Have you been using The Great Suspender Chrome extension? If so, you should beware that the extension was found to contain malware. Google already removed the popular add-on and even deactivated it on users’ computers.
The Malicious Capabilities of The Great Suspender Extension
According to a GitHub post by Calum McConnell, the old maintainer of The Great Suspender most likely sold the extension to unknown parties with intent to exploit users in advertising fraud, tracking, etc.
In v7.1.8 of the extension (published to the web store but NOT to GitHub), arbitrary code was executed from a remote server, which appeared to be used to commit a variety of tracking and fraud actions. After Microsoft removed it from Edge for malware, v7.1.9 was created without this code: that has been the code running since November, and it does not appear to load the compromised script. The malicious maintainer remains in control, however, and can introduce an update at any time. Well, they could until Google nuked the extension from their store, the researcher explained.
The extension had more than two million installations.

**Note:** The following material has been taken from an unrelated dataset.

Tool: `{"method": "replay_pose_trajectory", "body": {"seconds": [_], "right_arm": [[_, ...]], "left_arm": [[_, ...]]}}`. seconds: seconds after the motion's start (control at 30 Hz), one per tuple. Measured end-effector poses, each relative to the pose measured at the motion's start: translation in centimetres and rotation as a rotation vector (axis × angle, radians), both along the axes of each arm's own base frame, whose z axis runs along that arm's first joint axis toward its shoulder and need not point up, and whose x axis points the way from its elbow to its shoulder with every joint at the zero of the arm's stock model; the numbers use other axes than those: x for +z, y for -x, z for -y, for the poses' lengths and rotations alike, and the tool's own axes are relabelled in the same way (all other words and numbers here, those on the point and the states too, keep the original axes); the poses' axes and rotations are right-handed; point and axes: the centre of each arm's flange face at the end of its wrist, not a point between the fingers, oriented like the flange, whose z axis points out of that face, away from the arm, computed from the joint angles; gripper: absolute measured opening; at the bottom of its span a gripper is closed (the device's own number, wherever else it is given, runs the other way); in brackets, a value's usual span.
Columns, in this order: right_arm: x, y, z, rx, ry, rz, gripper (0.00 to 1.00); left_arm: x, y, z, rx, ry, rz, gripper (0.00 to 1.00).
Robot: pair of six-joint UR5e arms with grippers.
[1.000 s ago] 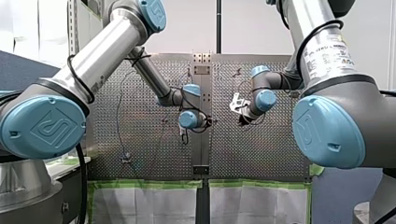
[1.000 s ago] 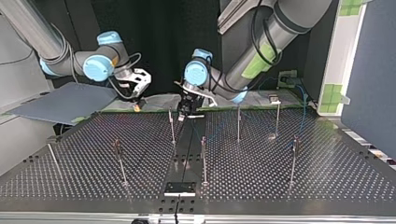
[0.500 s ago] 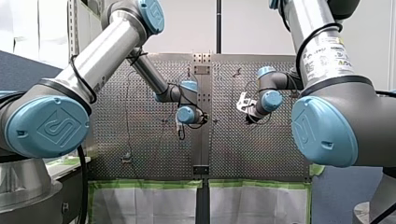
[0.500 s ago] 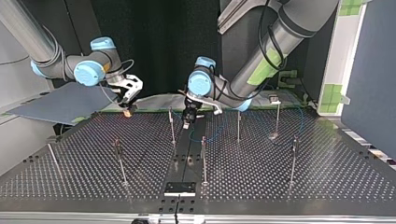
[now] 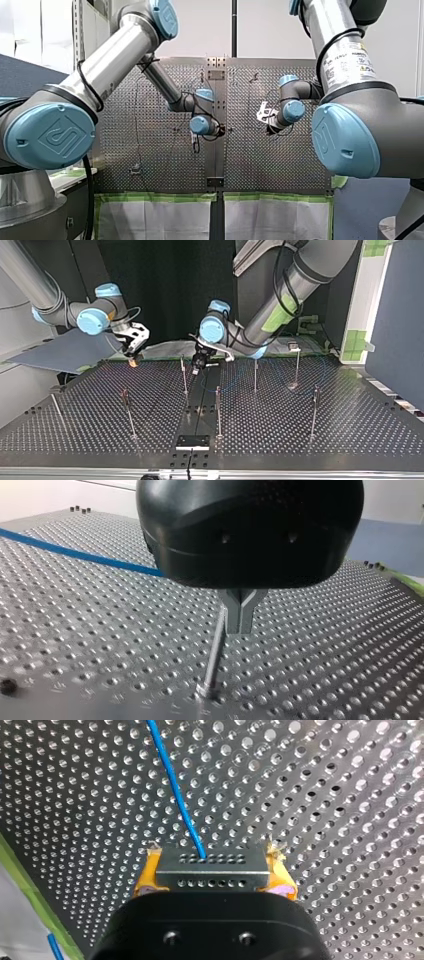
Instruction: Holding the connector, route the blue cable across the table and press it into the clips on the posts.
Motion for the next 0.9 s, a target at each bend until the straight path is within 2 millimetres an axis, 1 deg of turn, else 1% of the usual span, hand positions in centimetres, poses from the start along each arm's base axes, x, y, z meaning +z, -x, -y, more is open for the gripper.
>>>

Its original purpose was to suspend tabs that aren’t in use and replace them with a blank grey screen before they were reloaded. The extension began behaving maliciously last November, resulting in Microsoft blocking it on its Edge browser. The blocked version was 7.1.8.

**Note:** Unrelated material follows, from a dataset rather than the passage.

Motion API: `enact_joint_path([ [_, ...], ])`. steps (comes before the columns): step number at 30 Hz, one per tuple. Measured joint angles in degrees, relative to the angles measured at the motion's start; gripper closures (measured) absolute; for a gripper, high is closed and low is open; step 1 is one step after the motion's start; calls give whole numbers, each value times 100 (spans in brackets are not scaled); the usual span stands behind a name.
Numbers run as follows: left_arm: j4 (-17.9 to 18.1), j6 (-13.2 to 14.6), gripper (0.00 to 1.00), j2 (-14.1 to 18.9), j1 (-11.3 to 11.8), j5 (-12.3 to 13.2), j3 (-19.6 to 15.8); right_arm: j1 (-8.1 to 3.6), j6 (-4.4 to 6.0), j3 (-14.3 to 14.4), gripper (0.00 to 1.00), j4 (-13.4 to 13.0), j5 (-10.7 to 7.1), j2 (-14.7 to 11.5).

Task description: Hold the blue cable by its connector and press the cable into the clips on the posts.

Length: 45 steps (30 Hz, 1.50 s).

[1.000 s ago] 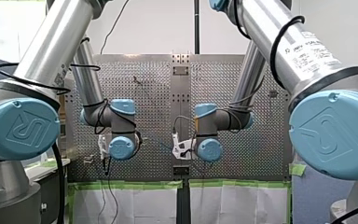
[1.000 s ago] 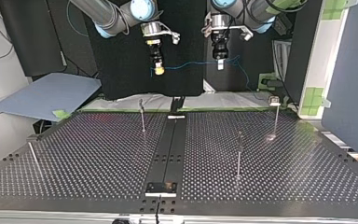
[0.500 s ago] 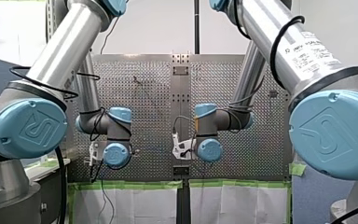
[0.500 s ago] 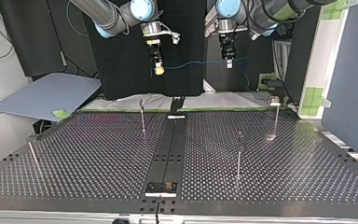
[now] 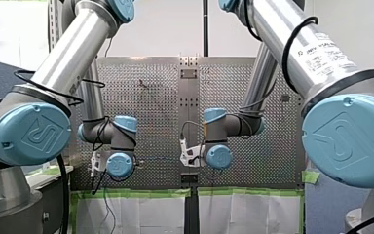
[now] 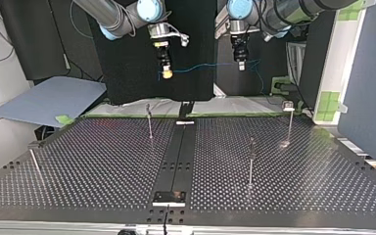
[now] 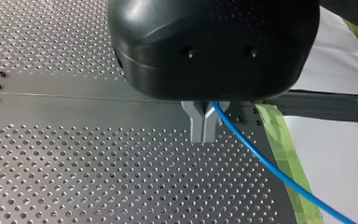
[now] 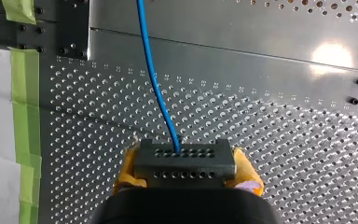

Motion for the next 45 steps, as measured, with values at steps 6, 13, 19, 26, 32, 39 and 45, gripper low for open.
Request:
enact_joint_path([
  [6,-259,-131,100,261,-136,-238,2,27,80,-141,100,246,57,-177],
  [13,-638,-211,100,640,-172,-72,2,67,326,-172,100,581,-158,-512],
  [19,-963,-277,100,964,-132,26,1,69,334,-205,100,721,-420,-840],
  [26,-1351,-280,100,1353,-91,77,9,70,275,-412,100,1019,-466,-1218],
  [32,-1681,-472,100,1683,-10,235,79,69,266,-583,100,1172,-469,-1270],
  [39,-2053,-711,100,2055,146,275,160,70,290,-638,100,1202,-472,-1276],
  [45,-2359,-1002,100,2359,262,509,341,74,249,-723,100,1258,-562,-1279],
])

It appears that the original developer, Dean Oemcke, sold the extension in June last year, to an unknown party. Two new versions followed shortly after the purchase, released in Chrome Web Store.
If you wish to continue using the extension with its original intent, you can download version 7.1.6 from GitHub. Note that you need to enable Chrome Developer mode in order to use it.
However, enabling the developer mode can have more consequences, as threat actors can abuse the Chrome sync feature to bypass firewalls and exfiltrate data. The new attack vector was discovered by security researcher Bojan Zdrnja. You can read more about his discovery in the technical write-up.
Last year, security researchers reported a list of 295 malicious Chrome extensions that hijacked Google and Bing search results to inject ads. The extensions were installed by more than 80 million Chrome users. Some of those malicious Chrome extensions included names such as “ScreenShot & Screen Capture Elite”, “Kawaii Wallpaper HD Custom New Tab”, “Shadow Of The Tomb Raider Wallpaper New Tab”, “Weather forecast for Chrome™”, “Unicorn Wallpaper HD Custom New Tab”, “Lil Pump HD New Tab”, “GTA 5 Grand Theft Auto.”